:: Directions for this task ::
Please return every line in the following data that includes the string "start".

:: Information shown ::
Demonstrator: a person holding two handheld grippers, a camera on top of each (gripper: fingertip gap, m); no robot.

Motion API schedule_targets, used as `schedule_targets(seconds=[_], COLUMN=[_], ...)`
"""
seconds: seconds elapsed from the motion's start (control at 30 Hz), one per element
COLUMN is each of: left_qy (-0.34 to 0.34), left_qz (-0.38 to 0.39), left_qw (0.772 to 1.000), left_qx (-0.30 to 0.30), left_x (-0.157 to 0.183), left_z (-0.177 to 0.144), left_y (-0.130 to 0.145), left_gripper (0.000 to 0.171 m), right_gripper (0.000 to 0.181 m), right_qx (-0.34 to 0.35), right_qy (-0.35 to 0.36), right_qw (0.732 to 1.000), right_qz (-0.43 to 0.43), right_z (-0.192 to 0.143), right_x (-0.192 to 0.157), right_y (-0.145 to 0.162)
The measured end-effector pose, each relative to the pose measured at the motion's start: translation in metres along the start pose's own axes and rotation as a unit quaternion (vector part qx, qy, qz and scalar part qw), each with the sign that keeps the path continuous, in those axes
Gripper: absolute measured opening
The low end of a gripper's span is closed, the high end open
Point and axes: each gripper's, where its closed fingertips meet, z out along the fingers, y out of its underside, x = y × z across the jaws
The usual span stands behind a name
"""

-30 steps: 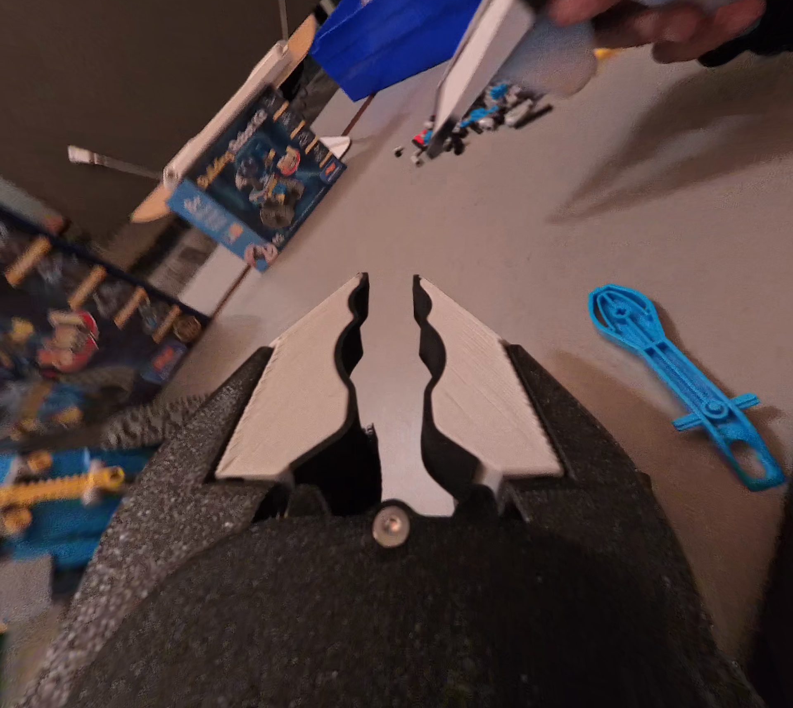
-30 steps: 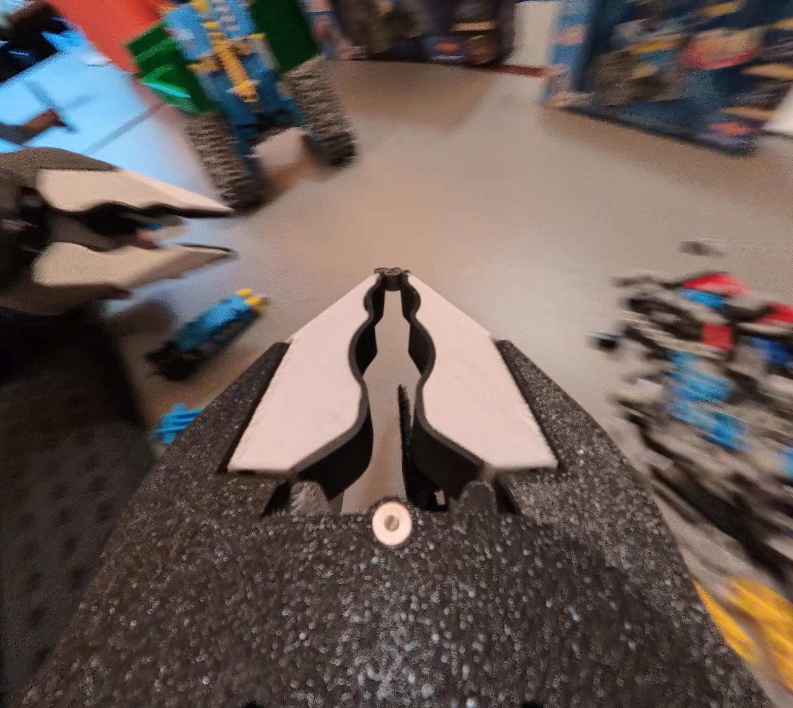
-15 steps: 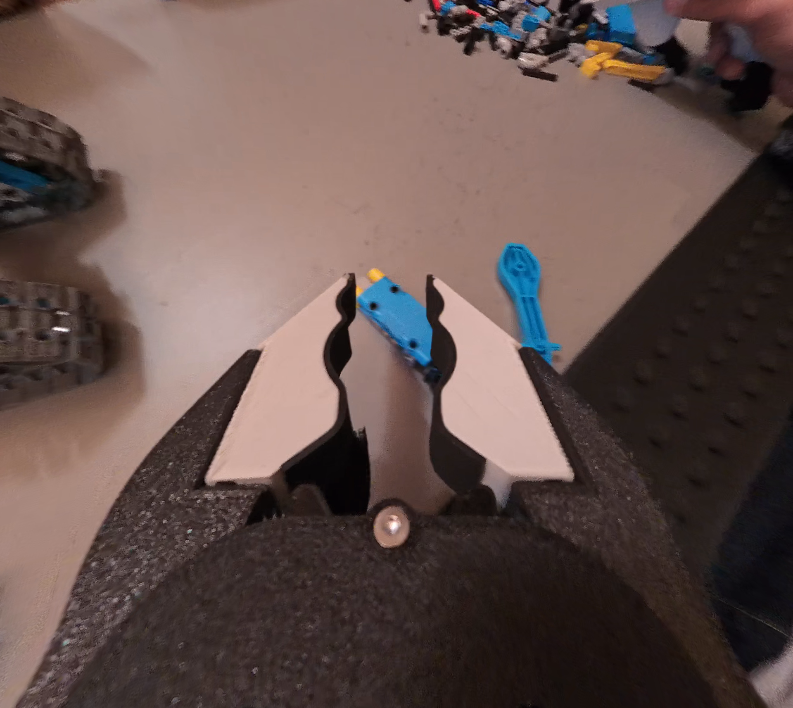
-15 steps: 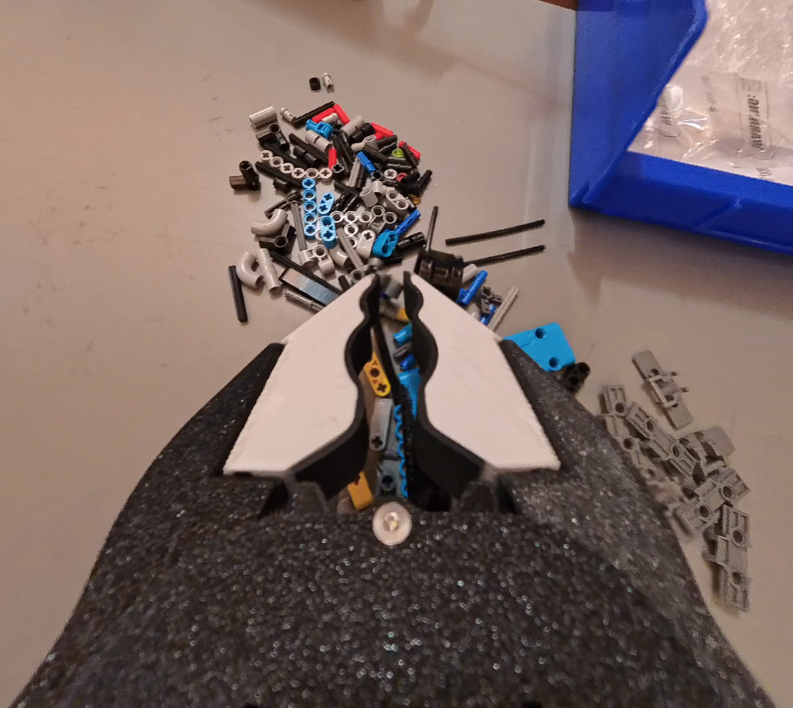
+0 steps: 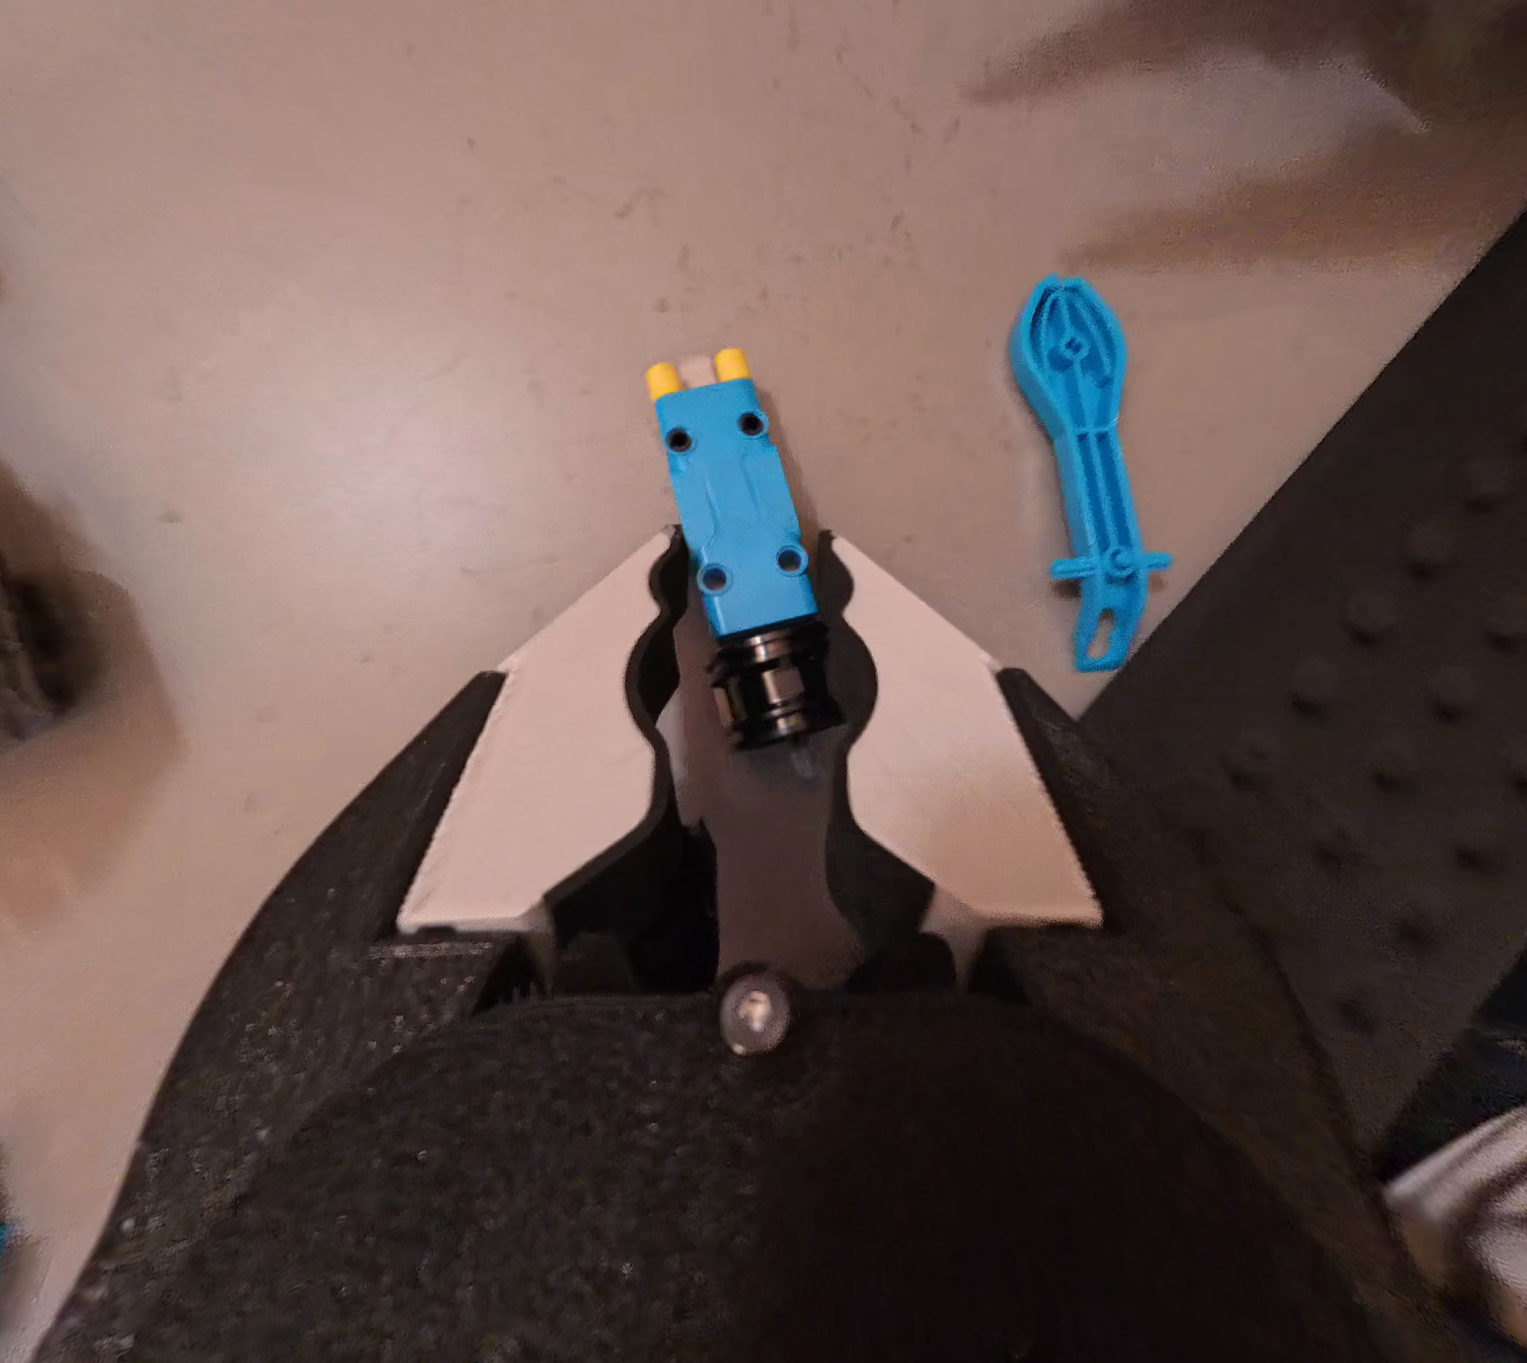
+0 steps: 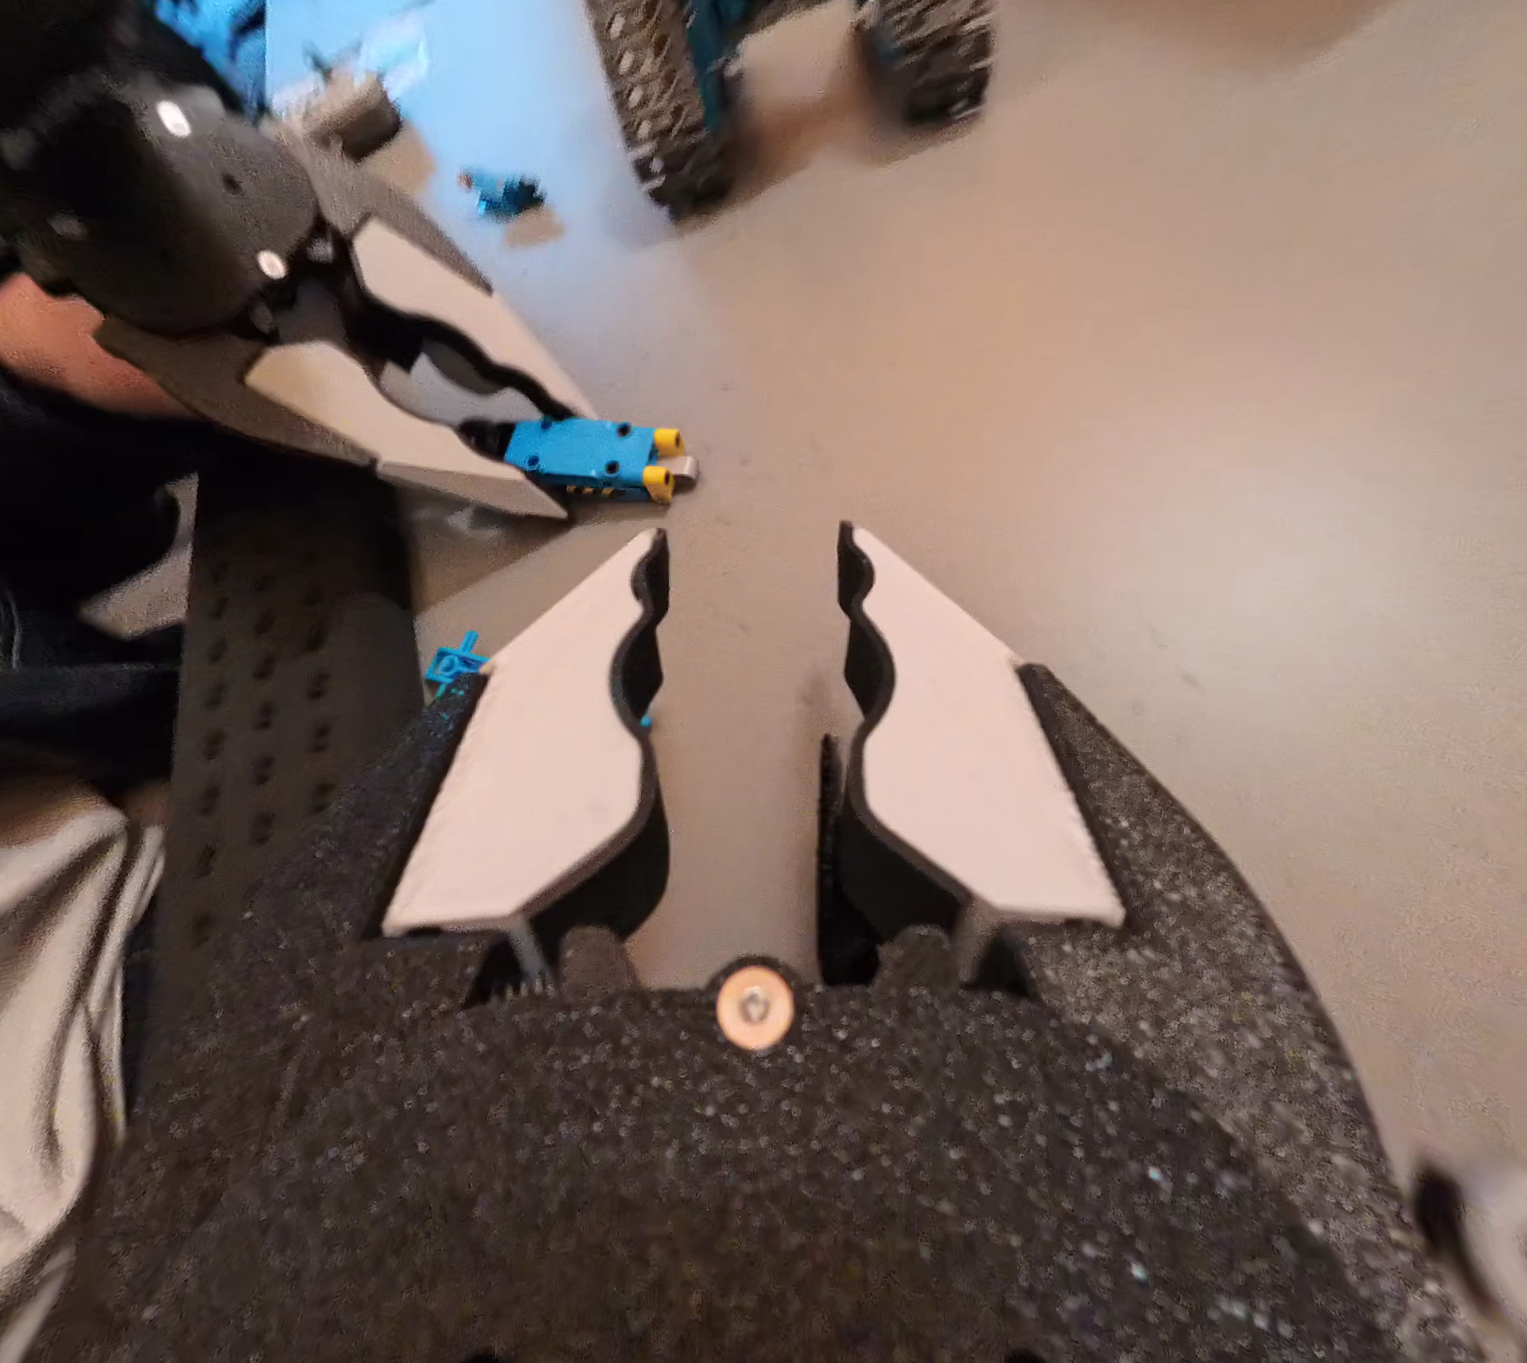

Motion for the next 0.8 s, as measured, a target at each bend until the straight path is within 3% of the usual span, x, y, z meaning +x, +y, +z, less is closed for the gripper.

:: Response for this exercise ::
seconds: seconds elapsed from the motion's start (control at 30 Hz), one per element
The measured end-effector pose, each relative to the pose measured at the motion's start: translation in metres along the start pose's own axes and rotation as a unit quaternion (vector part qx, qy, qz and scalar part qw), each with the sign that keeps the path continuous, in those axes

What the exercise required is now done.